Why Stereotypes Impede Justice
Stereotypes are bad for two reasons: one, they act as a hurdle in ensuring justice to survivors. Instead of actually accounting for the reality of women’s lives and their voices during a trial, these rape myths put additional burden on victims to not just prove their violation but perform its gendered expectations.
These rape myths exist for almost all stages of the criminal justice system — during reporting, trial and finally, sentencing.
Even when the guilt has been proven, the stereotypes play out during the hearing on sentencing. (Hearing on sentencing is the second stage of court proceedings where the quantum of punishment is decided once the accused is found guilty.) Satish, in his analysis of all the cases decided by the Supreme Court and the High Courts of India between 1984 to 2009 (before the 2013 amendment), found that a higher sentence is imposed if the accused is seen to be “taking away” the virginity of a chaste woman.

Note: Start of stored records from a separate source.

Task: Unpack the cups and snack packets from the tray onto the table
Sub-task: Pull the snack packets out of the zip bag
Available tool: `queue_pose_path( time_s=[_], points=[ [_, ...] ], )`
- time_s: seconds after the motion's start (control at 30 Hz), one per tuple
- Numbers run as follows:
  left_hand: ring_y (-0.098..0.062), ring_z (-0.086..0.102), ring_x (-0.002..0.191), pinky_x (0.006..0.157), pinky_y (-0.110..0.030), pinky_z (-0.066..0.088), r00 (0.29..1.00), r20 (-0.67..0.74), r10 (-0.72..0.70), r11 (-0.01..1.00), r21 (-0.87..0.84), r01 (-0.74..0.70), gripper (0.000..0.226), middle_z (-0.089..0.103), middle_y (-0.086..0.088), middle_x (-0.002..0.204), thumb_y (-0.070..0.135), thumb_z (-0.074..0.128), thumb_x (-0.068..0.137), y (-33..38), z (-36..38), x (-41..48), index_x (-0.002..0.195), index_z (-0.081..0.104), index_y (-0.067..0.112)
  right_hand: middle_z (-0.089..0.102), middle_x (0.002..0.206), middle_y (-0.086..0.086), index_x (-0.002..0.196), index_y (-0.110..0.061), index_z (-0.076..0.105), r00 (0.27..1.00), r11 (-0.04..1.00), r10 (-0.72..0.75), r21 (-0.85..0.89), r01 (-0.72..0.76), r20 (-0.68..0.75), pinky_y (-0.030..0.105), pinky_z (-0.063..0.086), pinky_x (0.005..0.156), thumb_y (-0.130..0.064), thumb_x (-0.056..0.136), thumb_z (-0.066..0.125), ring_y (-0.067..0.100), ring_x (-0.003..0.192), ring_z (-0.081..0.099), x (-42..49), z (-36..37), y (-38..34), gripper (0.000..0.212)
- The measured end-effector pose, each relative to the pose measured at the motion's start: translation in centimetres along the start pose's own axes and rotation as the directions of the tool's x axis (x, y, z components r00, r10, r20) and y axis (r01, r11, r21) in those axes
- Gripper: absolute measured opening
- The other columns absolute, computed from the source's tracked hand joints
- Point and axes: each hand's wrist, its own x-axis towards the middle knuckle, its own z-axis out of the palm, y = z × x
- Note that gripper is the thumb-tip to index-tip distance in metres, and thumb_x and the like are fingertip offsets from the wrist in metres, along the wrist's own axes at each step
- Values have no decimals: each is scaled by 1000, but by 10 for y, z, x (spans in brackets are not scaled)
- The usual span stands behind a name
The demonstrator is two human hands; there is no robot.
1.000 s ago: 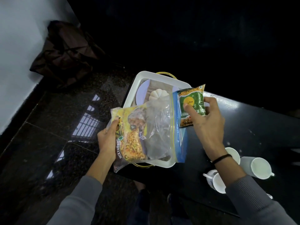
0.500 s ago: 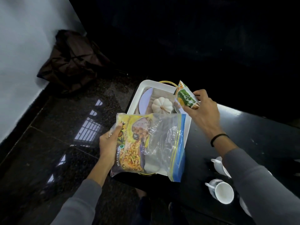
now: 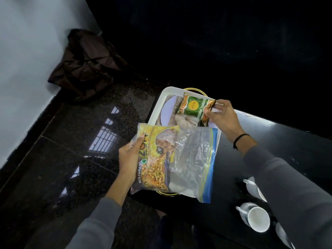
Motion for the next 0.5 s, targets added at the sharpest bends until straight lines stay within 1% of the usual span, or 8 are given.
queue_pose_path(
  time_s=[0.03,0.13,0.23,0.3,0.33,0.4,0.43,0.5],
  points=[
    [-11,71,52,44,-20,52,1000,3,0,1000,-4,0,28,76,2,64,37,81,84,-1,1,0,59,78,27,54,140,7,143,-6,42,1000,1000,6,2,-6,-6,28,55,90,-22,93,74,20,111,60,-3,-2,3,61],
    [-12,69,51,46,-22,53,1000,5,5,1000,-16,-5,28,74,1,62,36,81,84,-4,6,1,60,76,23,63,131,6,131,-8,53,997,998,46,52,-43,-55,36,58,92,-19,94,74,22,111,64,-14,-9,11,44],
    [-15,68,52,50,-26,55,1000,-13,-13,1000,-27,13,28,74,-1,64,36,82,83,-8,10,2,61,74,21,67,107,3,117,-11,59,987,993,58,115,-41,-147,22,53,74,-14,96,70,18,96,65,-28,-13,15,24],
    [-20,69,59,59,-32,57,999,-19,-27,998,-53,26,25,74,-7,72,36,82,83,-9,13,1,66,75,19,66,92,2,107,-12,61,982,972,99,229,-60,-162,20,51,63,-10,96,67,12,76,64,-40,-14,15,13],
    [-23,69,63,64,-36,57,999,-20,-32,997,-68,31,24,75,-8,74,36,82,83,-10,13,1,68,76,18,66,85,3,102,-12,62,981,952,126,297,-78,-146,20,51,58,-6,97,64,8,65,63,-48,-14,15,8],
    [-25,70,67,69,-40,57,999,-29,-40,995,-93,37,23,76,-7,75,37,83,82,-11,14,0,73,78,17,68,71,2,94,-12,64,981,902,174,413,-124,-87,19,50,50,0,97,59,5,49,59,-65,-13,16,13],
    [-23,71,65,67,-38,57,998,-39,-44,993,-110,40,24,76,-5,72,37,83,82,-12,15,0,76,77,15,70,68,2,93,-10,65,981,880,187,451,-148,-42,18,52,49,2,97,58,6,48,61,-73,-13,16,15],
    [-18,71,56,60,-32,56,996,-58,-66,985,-163,56,27,76,-2,66,37,83,81,-13,17,-2,76,76,12,75,70,3,97,-3,68,976,855,193,471,-218,101,23,60,55,3,99,56,13,58,70,-88,-9,16,14]
  ],
)
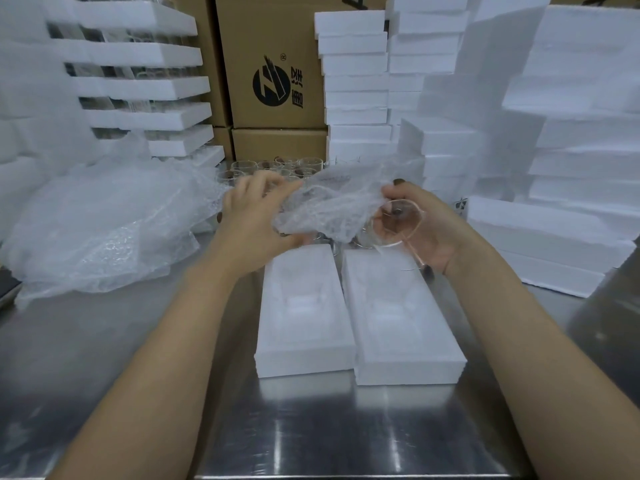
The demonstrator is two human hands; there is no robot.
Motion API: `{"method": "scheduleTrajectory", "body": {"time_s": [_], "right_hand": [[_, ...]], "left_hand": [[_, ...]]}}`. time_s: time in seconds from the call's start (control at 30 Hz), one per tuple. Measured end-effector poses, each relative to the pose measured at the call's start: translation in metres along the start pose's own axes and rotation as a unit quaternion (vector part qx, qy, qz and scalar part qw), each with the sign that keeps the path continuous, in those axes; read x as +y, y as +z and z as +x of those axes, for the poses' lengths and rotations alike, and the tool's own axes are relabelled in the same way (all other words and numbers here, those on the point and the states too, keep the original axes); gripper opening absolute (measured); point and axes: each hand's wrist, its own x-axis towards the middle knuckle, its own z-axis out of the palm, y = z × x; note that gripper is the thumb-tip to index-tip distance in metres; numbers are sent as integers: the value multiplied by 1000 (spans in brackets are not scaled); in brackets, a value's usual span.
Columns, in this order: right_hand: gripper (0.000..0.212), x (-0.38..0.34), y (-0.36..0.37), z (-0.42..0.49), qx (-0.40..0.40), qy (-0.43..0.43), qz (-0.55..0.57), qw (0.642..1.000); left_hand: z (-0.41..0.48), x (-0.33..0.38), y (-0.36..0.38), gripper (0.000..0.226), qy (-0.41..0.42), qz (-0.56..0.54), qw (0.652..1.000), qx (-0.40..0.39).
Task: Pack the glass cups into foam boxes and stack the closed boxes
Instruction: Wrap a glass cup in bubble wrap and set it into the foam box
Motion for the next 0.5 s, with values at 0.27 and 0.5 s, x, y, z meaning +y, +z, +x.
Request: {"method": "scheduleTrajectory", "body": {"time_s": [0.27, 0.5], "right_hand": [[17, -1, -8, 5, 119, 24, 96, 988], [27, -4, -14, 11, 162, -49, 61, 984]], "left_hand": [[2, 4, -10, 23, -233, -229, 915, 238], [0, 35, -17, 39, -128, 13, 932, 338]]}}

Sentencing, thus, has emerged as a new site of stereotyping.
Courts thus indulge in the construction and reconstruction of rape myths instead of giving reasons as required in the rule of law.
Second, these myths are an affront to the constitutional value of dignity and equality for women. Historically, rape has been a property offence. Before getting the right to vote, women existed in the State’s eyes only as daughters, wives of men i.e. a property of the men, rather than as a legal individual in her own right. Rape trials would be brought by either the husband or the father in terms of damage to their “property” rather than a victim’s right of autonomy, and physical and mental integrity. Stereotypes continue these propertied perceptions of women.
By re-traumatising and re-victimising women, these stereotypes violate women’s rights guaranteed under part-III of the Indian constitution.
Here it is critical to point to the stereotyping of rape cases in media reports. These often sensationalise the stories of rape by strangers whereas data shows that most of the trials in courts for rape cases involve acquaintances. This creates a perception of home as a safe space whereas in reality home may equally be the site of violence.
[This piece is an explainer based on the scholarship of Mrinal Satish, Pratiksha Baxi, Neetika Vishwanath, Sharmila Rege, Sunaina Arya, Aakash Singh Rathore. Author is thankful to all of them for their scholarship.]